Thats one way of looking at it,she seems to be a nice girl which is hard to find.


----------



## MrZi (Mar 31, 2011)

CanILive said:


> Dont waste no time, get that number playboy..


made me laugh!
but seriously - good on you for being confident.


----------



## Rossy (Jan 15, 2011)

I can't stop thinking about her now  The way she acts around me is very positive.


----------



## moveon (Mar 28, 2009)

That's great. You probably made her day/week.


----------



## Endorphin buzz (Nov 26, 2011)

Rossy said:


> Yeah I am not bothered if she is legal or not because thats not me at all. She seems to kinda be mature and we get on well so far.

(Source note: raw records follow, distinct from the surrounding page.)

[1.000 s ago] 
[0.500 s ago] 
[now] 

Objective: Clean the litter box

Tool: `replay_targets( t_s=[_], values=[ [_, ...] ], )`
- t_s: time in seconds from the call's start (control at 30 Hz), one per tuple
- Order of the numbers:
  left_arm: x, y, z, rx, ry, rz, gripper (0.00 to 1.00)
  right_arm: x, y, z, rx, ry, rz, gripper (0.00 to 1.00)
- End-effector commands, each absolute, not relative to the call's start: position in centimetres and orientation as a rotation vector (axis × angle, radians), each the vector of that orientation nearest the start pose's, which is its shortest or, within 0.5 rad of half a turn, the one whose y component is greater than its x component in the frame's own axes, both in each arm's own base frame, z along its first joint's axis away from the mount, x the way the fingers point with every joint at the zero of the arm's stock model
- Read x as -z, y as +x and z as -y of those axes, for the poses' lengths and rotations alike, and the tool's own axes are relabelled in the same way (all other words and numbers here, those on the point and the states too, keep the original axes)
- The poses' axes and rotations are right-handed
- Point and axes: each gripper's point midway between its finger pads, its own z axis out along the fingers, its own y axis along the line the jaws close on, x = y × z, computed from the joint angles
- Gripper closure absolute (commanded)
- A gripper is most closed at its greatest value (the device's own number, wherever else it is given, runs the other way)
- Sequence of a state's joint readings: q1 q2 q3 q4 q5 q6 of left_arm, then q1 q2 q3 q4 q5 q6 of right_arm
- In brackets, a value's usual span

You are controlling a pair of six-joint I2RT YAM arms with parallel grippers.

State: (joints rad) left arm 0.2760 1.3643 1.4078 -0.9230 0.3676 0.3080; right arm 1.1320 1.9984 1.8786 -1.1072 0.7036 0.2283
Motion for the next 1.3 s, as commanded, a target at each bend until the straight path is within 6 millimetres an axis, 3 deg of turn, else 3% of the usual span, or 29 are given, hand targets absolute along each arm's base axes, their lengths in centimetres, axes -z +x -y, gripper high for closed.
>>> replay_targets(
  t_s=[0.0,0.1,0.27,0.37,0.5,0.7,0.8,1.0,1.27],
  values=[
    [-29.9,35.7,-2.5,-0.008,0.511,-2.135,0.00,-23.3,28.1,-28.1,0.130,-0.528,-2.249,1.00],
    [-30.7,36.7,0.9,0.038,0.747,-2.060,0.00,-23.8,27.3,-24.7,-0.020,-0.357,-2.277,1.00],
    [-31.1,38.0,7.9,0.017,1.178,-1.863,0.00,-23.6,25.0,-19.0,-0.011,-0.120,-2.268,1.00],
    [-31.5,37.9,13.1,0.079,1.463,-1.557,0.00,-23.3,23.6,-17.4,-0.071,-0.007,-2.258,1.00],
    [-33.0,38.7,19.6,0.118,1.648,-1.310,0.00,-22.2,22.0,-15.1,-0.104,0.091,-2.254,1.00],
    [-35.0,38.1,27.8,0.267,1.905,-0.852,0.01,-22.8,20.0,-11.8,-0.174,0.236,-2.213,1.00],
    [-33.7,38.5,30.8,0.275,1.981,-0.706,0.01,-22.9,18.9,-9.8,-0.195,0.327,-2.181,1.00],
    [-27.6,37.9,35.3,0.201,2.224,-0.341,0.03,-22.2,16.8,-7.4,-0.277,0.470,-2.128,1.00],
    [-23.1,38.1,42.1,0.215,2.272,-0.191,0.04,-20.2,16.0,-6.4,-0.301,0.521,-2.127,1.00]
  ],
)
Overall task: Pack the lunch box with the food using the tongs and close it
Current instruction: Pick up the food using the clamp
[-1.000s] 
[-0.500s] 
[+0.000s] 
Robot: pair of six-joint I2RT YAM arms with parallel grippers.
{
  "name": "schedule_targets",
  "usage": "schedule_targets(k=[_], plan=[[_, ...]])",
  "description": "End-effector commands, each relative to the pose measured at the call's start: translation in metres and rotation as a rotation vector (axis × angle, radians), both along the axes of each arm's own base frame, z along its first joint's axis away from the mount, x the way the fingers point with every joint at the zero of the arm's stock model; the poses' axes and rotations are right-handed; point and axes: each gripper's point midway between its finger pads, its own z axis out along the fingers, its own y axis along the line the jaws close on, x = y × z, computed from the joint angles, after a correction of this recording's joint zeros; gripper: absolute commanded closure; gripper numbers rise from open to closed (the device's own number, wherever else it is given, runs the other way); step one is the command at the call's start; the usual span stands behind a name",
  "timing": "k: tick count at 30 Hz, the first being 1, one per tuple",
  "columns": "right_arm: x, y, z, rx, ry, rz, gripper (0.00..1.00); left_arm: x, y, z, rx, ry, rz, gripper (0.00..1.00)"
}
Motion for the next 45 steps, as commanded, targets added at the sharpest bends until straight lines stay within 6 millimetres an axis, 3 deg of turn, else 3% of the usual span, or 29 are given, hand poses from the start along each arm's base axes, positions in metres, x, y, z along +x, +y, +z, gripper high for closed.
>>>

16 is legal in Bonnie Scotland


----------



## Rossy (Jan 15, 2011)

Thats the last thing on my mind trust me.


----------



## Rossy (Jan 15, 2011)

Hoping to ask her out the next time we meet,watch this space


----------



## Rick189 (Apr 14, 2011)

That's great man! Take advantage of it.


----------



## Transcending (Jan 6, 2012)

Good luck


----------



## Rossy (Jan 15, 2011)

Thanks.


----------



## MrZi (Mar 31, 2011)

Rossy said:


> Thanks.


any update rossy?


----------



## Rossy (Jan 15, 2011)

Hmm not really I did kinda talk to her a few weeks ago but it was awkward because there was another person behind me which put me off but I could tell she wanted to talk more too.


----------



## Jef (Jan 8, 2012)

*Crushy*



Rossy said:


> Thanks it actually happens to me a lot but I rarely take advantage of it.


I suppose you got the looks and the heart too than. Great, I admire you and yes, good for you that you talked to the girl that smiled at you!! That's becoming an issue for me, but I'm positive and a little iritated though, excited at most 
I don't know why, but I imagine that the girl you met is really cute


----------



## Rossy (Jan 15, 2011)

Thanks,she is a nice looking girl.I am sometimes like that in my OP but most of time I am fairly quiet.


----------



## Evilan (Jun 12, 2011)

Perfect opportunity to ask for her number. Still, if you see her again definitely don't avoid the situation. Kudos to you man.


----------



## Rossy (Jan 15, 2011)

I am working on it,I do get that vibe she likes me.


----------



## river1 (Jan 12, 2012)

Awesome!


----------



## Rossy (Jan 15, 2011)

Planing on going in tommorow to see whats going on, maybe getting a Valetines card with my number would be a good way to break the ice more.


----------



## Rossy (Jan 15, 2011)

Thanks,she sneeked up on me one day and said hello with a big smile,I was having a look at her when she made eye contact and smiled


----------



## Rossy (Jan 15, 2011)

I have over thought this now and I am nearly too scared to go in and talk with her now for some reason :-(


----------



## Lisa (Jul 8, 2006)

Stop thinking about it for now. Distract yourself. :yes

I think the valentines card would be really nice. If you can't go in could you post it?


----------



## Rossy (Jan 15, 2011)

Hmmm,I don't think I can be bothered with it anymore.


----------



## Mae West (Sep 15, 2005)

Good for you!


----------



## Lisa (Jul 8, 2006)

Rossy said:


> Hmmm,I don't think I can be bothered with it anymore.


Give it a shot if you can. Good things might happen.


----------



## Rossy (Jan 15, 2011)

The way I am feeling tonight I could not really care anymore.


----------